Activity: Below are some entries. Repeat exactly the lines from the one with "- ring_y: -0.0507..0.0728" through the one with "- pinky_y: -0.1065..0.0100", and only those.

Data listing:
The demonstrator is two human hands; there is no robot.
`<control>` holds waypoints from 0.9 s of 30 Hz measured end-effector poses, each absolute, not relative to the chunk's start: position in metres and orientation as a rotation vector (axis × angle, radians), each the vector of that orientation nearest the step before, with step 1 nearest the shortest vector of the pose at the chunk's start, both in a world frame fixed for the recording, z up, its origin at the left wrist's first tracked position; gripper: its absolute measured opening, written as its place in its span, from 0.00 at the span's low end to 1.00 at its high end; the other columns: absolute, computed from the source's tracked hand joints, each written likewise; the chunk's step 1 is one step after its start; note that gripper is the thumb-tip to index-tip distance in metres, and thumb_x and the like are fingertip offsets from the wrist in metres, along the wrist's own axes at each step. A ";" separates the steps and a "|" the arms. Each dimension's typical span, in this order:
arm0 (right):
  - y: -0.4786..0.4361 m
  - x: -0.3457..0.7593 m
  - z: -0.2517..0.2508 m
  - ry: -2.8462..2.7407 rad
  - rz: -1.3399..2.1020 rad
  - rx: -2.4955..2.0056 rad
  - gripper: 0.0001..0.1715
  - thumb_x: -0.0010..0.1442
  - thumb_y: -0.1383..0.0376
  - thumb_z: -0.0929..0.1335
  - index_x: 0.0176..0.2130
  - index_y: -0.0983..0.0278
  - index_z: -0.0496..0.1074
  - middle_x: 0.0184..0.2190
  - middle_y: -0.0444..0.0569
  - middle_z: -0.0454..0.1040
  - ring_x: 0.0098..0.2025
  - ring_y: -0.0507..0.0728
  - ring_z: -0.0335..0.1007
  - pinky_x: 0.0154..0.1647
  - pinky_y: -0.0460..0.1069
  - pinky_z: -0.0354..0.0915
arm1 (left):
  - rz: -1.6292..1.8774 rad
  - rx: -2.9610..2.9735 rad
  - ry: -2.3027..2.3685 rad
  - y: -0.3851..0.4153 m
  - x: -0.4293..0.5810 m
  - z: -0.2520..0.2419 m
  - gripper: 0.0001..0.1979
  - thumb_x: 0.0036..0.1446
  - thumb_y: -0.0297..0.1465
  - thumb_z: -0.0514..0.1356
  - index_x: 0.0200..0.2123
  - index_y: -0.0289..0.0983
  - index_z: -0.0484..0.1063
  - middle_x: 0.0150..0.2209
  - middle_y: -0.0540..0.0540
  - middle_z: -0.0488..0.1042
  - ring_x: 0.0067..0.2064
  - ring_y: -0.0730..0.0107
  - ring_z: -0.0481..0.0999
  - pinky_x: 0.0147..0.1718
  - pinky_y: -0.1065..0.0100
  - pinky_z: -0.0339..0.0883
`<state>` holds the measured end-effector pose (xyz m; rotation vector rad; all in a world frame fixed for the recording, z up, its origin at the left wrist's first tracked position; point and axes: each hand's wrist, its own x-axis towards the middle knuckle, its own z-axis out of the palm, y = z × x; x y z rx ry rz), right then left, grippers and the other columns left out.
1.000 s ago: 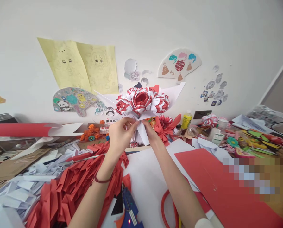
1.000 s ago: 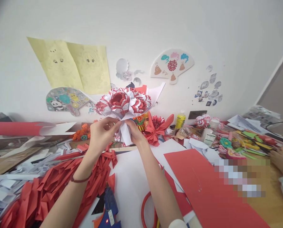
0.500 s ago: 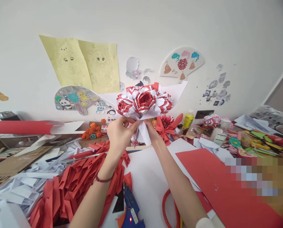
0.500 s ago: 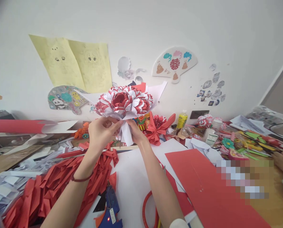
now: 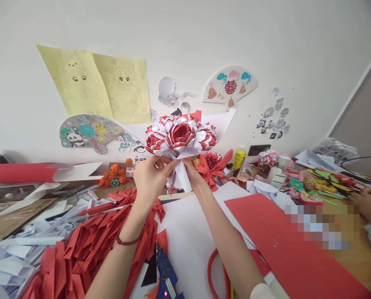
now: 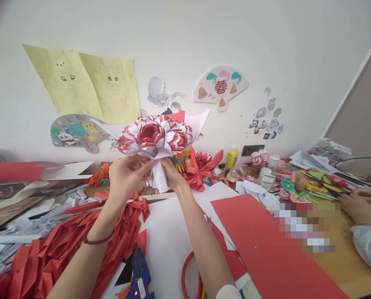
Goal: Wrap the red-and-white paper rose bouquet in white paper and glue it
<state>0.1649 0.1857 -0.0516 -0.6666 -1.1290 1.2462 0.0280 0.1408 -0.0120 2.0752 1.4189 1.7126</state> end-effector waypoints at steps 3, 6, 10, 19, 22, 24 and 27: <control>0.185 0.165 -0.050 -1.141 1.353 -0.571 0.24 0.40 0.45 0.72 0.28 0.58 0.68 0.23 0.46 0.73 0.34 0.59 0.72 0.29 0.50 0.64 | 1.699 2.081 1.411 0.141 0.028 -0.012 0.14 0.51 0.45 0.67 0.26 0.39 0.78 0.19 0.53 0.70 0.23 0.72 0.68 0.27 0.69 0.56; 0.185 0.166 -0.050 -1.138 1.385 -0.542 0.22 0.41 0.46 0.73 0.28 0.58 0.68 0.24 0.46 0.73 0.34 0.59 0.72 0.29 0.49 0.64 | 1.697 2.093 1.411 0.142 0.028 -0.012 0.14 0.52 0.44 0.67 0.26 0.39 0.78 0.19 0.53 0.70 0.23 0.72 0.68 0.27 0.69 0.57; 0.187 0.166 -0.052 -1.122 1.383 -0.538 0.21 0.42 0.47 0.73 0.27 0.59 0.69 0.24 0.45 0.73 0.31 0.57 0.70 0.28 0.48 0.63 | 1.696 2.101 1.405 0.143 0.027 -0.012 0.14 0.52 0.44 0.66 0.27 0.39 0.78 0.19 0.52 0.72 0.23 0.71 0.70 0.27 0.69 0.58; 0.191 0.168 -0.055 -1.137 1.359 -0.531 0.20 0.45 0.48 0.73 0.27 0.60 0.70 0.22 0.42 0.70 0.26 0.53 0.65 0.28 0.47 0.63 | 1.683 2.107 1.407 0.142 0.028 -0.011 0.13 0.53 0.43 0.66 0.27 0.39 0.78 0.19 0.52 0.73 0.23 0.71 0.70 0.27 0.68 0.58; 0.189 0.168 -0.054 -1.126 1.313 -0.594 0.20 0.44 0.47 0.73 0.27 0.59 0.70 0.22 0.43 0.71 0.27 0.54 0.66 0.28 0.48 0.64 | 1.687 2.122 1.419 0.142 0.028 -0.011 0.13 0.53 0.43 0.66 0.28 0.39 0.78 0.19 0.52 0.73 0.23 0.70 0.71 0.28 0.68 0.58; 0.188 0.167 -0.053 -1.127 1.307 -0.607 0.20 0.44 0.47 0.73 0.27 0.59 0.70 0.22 0.43 0.71 0.27 0.54 0.66 0.28 0.48 0.64 | 1.681 2.134 1.419 0.142 0.028 -0.012 0.13 0.54 0.44 0.65 0.28 0.39 0.78 0.20 0.51 0.74 0.24 0.69 0.72 0.28 0.68 0.58; 0.187 0.167 -0.052 -1.127 1.317 -0.586 0.20 0.44 0.47 0.73 0.27 0.59 0.69 0.22 0.42 0.69 0.26 0.54 0.65 0.29 0.48 0.62 | 1.686 2.159 1.428 0.141 0.028 -0.012 0.13 0.55 0.44 0.64 0.29 0.40 0.79 0.20 0.51 0.74 0.24 0.68 0.72 0.29 0.68 0.59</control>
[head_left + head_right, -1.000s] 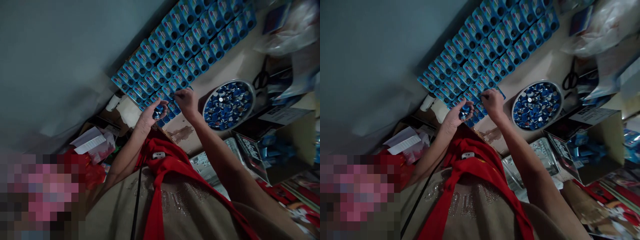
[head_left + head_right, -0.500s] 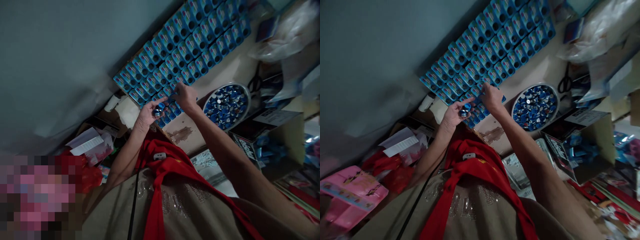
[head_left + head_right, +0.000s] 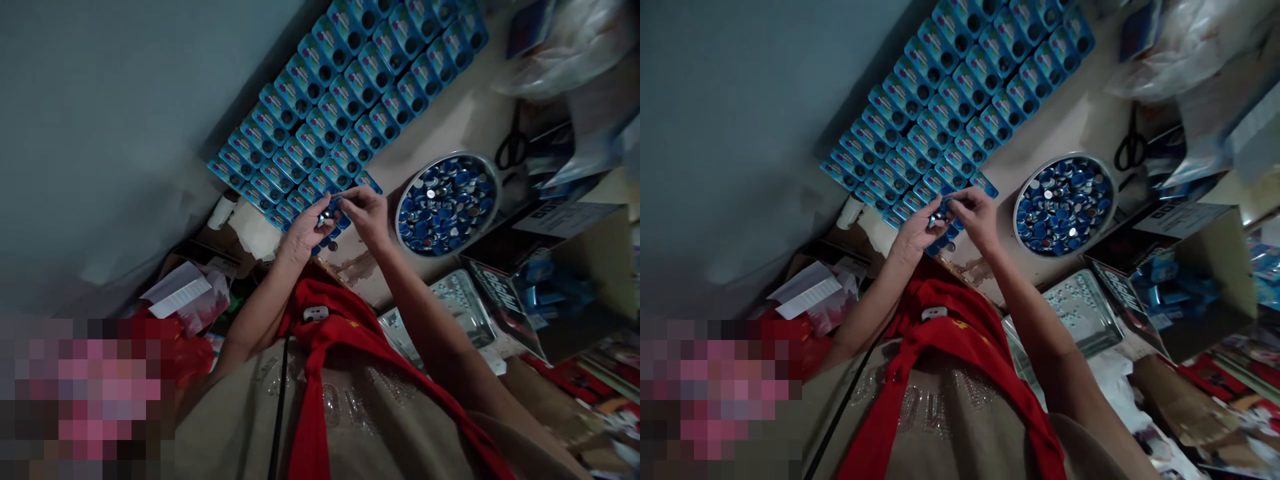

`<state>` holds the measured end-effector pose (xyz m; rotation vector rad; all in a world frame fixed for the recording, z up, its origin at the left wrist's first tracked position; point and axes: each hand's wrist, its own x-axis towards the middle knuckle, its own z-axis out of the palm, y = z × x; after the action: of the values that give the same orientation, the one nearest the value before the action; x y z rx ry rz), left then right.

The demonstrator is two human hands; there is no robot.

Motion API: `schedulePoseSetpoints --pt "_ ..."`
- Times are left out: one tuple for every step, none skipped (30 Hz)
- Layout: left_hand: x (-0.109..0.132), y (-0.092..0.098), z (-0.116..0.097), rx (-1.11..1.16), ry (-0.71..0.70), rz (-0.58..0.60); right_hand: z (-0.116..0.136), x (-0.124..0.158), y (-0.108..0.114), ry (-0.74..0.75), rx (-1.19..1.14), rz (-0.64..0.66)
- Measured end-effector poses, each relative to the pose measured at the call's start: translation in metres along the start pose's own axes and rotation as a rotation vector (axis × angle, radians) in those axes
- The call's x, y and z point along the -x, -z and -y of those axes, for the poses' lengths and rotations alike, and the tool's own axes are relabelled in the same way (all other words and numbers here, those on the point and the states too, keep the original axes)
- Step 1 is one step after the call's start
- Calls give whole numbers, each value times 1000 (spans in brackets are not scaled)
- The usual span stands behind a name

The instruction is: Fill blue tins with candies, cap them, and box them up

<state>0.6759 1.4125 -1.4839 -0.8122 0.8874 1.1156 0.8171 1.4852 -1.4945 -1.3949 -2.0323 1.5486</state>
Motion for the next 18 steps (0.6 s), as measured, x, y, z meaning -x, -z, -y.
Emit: schedulePoseSetpoints --pt "0 -7 -2 0 0 22 -1 -7 4 -23 -49 -52" --pt "1 -12 -5 -9 -11 43 -2 -14 7 -46 -84 -101" --pt "3 -16 -10 -24 -32 53 -4 -23 9 -66 -95 -136" --pt "6 -17 -15 -38 -57 48 -6 -31 9 -78 -74 -144" --pt "9 -16 -22 -46 -84 31 -8 -39 10 -82 -28 -141" --pt "12 -13 -28 -46 -109 7 -11 -47 9 -77 38 -131" --pt "15 -10 -35 -39 -131 -15 -14 -54 9 -66 121 -116" --pt "17 -5 -41 -30 -150 -28 -16 -59 9 -54 213 -97" --pt "20 -1 -46 -23 -168 -33 -19 -64 10 -42 305 -75" --pt "21 3 -50 -20 -182 -36 -21 -69 11 -33 391 -53" --pt "23 6 -52 -22 -194 -40 -22 -72 12 -27 466 -32" --pt "23 9 -54 -27 -202 -44 -23 -76 13 -30 527 -17" --pt "24 12 -55 -33 -207 -46 -23 -80 14 -40 576 -2" --pt "24 14 -54 -40 -213 -43 -22 -85 14 -59 619 18" --pt "23 16 -53 -48 -218 -34 -21 -89 13 -85 658 40" --pt "23 19 -52 -57 -221 -26 -21 -92 12 -114 691 62" --pt "23 21 -50 -65 -223 -26 -21 -95 11 -139 712 79" --pt "23 23 -48 -71 -222 -35 -22 -98 10 -158 720 88"
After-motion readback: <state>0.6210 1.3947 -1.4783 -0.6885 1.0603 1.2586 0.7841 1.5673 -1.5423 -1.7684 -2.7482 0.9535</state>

Solution for this task:
  - ring_y: -0.0507..0.0728
  - ring_z: -0.0335..0.1007
  - pinky_x: 0.0154..0.1647
  - pinky_y: -0.0460..0.1069
  - pinky_z: -0.0354..0.0915
arm1 (left):
  - rz: -1.6292..1.8774 rad
  - rx: -2.9610..2.9735 rad
  - ry: -2.3027..2.3685 rad
  - y: -0.3851..0.4153 m
  - x: -0.4293..0.5810 m
  - z: -0.2520..0.2419 m
  - gripper: 0.0001..0.1979
  - thumb_x: 0.0036..0.1446
  - thumb_y: -0.0297..0.1465
  - thumb_z: -0.0514..0.1356
  - index_x: 0.0200..0.2123
  - index_y: -0.0289..0.0983
  - index_z: -0.0484..0.1063
  - middle_x: 0.0150..0.2209
  - middle_y: -0.0540..0.0540
  - middle_z: -0.0488..0.1042
  - ring_x: 0.0067..0.2064
  - ring_y: -0.0730..0.0107
  - ring_z: -0.0481..0.0999
  - pinky_x: 0.0147..0.1718
  - pinky_y: -0.1065..0.0100

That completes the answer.